Eine uralte Verbindung

Dämmerung über den Wäldern am Feldberg

Dämmerung über den Wäldern am Feldberg

Völlig unberührte Urwälder gibt es im Südschwarzwald schon lange nicht mehr. Die letzten größeren, weitgehend unberührten Waldgebiete wurden im Mittelalter besiedelt. In den verbliebenen Wäldern wurde Holz eingeschlagen, denn viele Schwarzwälder Berufe lebten und leben von und mit dem Holz.

Der schwarze Wald

Ursprünglich war der Schwarzwald von Mischwäldern aus Laubbäumen und Weißtannen bewachsen. Fichten, die später in großem Stil angepflanzt wurden, kamen nur in den Höhenlagen natürlich vor.
Seit dem 19. Jahrhundert werden die Forste planmäßig bewirtschaftet, denn Mitte des 19. Jahrhunderts war der Schwarzwald aufgrund einer intensiven Holznutzung fast ganz entwaldet.
Heute sind wieder rund zwei Drittel der Gesamtfläche des Südschwarzwaldes von Wald bedeckt. Der Wald im Naturpark Südschwarzwald hat heute vielfältige Aufgaben und ist geprägt durch eine multifunktionale Waldwirtschaft

Weidbuchen als Zeugen der Kulturlandschaft

Weidbuchen prägen stellenweise das Gesicht des Südschwarzwaldes und zeugen von der jahrhundertelangen Beweidung durch das Vieh. Eigentlich sind es ganz normale Buchen, wie sie in den Laubmischwäldern des Südschwarzwaldes schon immer vorkamen, nur verläuft ihr Leben auf den Weiden ganz anders als im Wald. Mehr zu diesen faszinierenden Bäumen erfahren Sie auf der Seite "Weidbuchen".

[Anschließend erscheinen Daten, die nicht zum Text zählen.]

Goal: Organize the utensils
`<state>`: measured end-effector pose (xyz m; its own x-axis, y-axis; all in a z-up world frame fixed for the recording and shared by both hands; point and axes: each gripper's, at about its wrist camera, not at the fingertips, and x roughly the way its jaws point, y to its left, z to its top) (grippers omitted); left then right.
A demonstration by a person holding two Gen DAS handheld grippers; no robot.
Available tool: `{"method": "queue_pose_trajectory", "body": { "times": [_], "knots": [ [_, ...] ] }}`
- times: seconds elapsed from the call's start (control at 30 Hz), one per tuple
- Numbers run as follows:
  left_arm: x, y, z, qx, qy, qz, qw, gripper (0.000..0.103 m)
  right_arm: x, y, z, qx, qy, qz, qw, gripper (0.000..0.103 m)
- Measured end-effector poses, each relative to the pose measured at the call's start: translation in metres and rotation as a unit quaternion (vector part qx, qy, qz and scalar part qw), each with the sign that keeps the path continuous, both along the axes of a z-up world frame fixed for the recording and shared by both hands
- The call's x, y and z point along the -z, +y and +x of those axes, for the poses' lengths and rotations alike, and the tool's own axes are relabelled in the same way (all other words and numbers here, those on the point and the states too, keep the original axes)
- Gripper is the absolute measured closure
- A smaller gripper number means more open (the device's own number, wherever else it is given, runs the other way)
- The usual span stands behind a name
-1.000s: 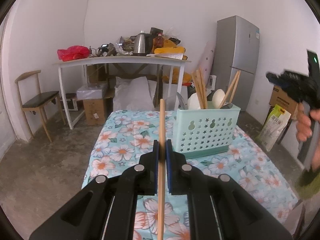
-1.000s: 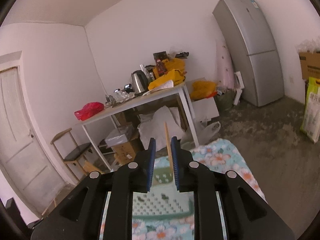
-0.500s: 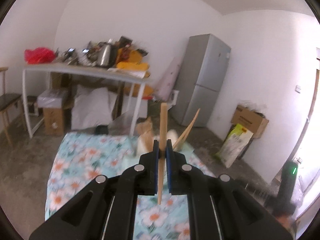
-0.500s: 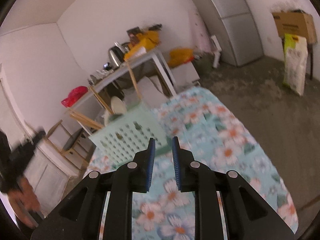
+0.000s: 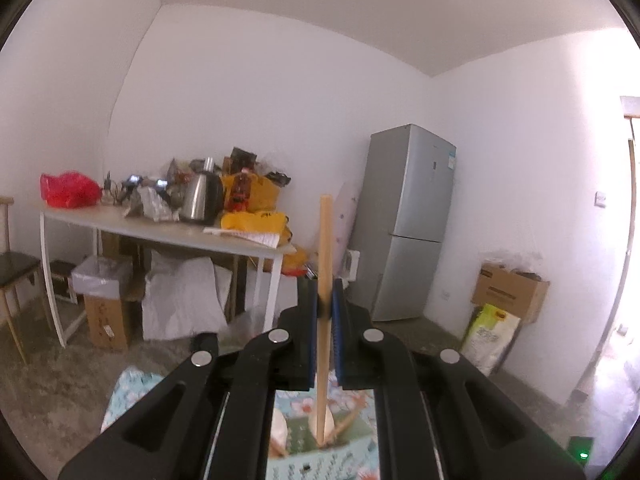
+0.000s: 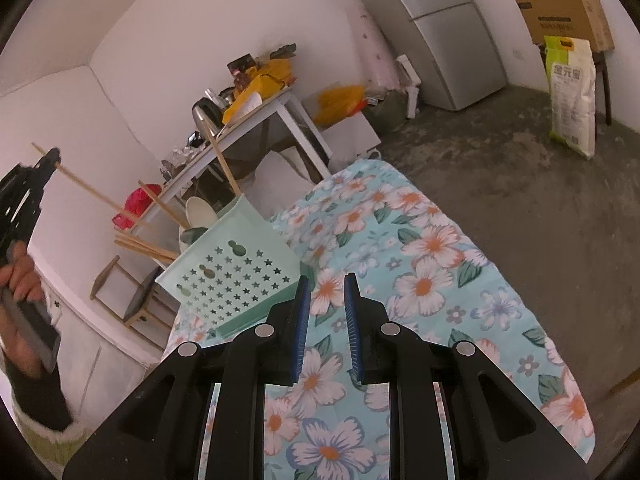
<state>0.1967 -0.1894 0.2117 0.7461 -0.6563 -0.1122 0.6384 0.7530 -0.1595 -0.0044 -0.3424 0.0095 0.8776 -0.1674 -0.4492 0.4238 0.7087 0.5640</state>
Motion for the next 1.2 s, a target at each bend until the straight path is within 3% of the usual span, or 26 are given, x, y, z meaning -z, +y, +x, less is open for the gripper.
{"method": "queue_pose_trajectory", "body": {
  "times": [0.23,0.47,0.5,0.57,0.93,1.07,1.2],
  "knots": [
    [0.028,-0.037,0.027,-0.033,-0.012,0.054,0.9979,0.097,0.004,-0.006,-0.001,0.006,0.000,0.006,1.000,0.084],
    [0.066,-0.046,0.048,-0.029,0.039,0.084,0.9953,0.096,0.005,-0.007,-0.002,0.007,0.000,0.005,1.000,0.084],
    [0.068,-0.045,0.048,-0.026,0.043,0.084,0.9952,0.094,0.005,-0.006,-0.001,0.007,0.001,0.005,1.000,0.084],
    [0.069,-0.043,0.045,-0.023,0.045,0.081,0.9954,0.081,0.005,-0.007,-0.001,0.005,0.001,0.009,1.000,0.084],
    [0.058,-0.012,0.011,-0.008,0.043,0.053,0.9976,0.070,-0.004,0.009,0.002,-0.007,0.006,-0.006,1.000,0.083],
    [0.059,0.005,-0.012,0.001,0.060,0.052,0.9968,0.061,-0.008,0.024,0.002,-0.015,0.014,-0.031,0.999,0.075],
    [0.079,0.017,-0.035,0.013,0.105,0.085,0.9907,0.051,-0.014,0.046,0.003,-0.027,0.028,-0.076,0.996,0.067]
  ]
}}
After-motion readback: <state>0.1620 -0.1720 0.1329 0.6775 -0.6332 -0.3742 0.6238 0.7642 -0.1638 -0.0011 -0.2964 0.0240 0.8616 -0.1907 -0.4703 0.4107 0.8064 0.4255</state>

Naturnahe Waldwirtschaft heute

Durch die zunehmend naturnahe Bewirtschaftung der Wälder des Südschwarzwaldes spielt er wieder eine  bedeutende Rolle als Lebensraum für seltene Tiere und Planzen. Auch wurden einige Gebiete als sogenannte "Bannwälder" ausgewiesen, in denen es keinen Holzeinschlag mehr gibt.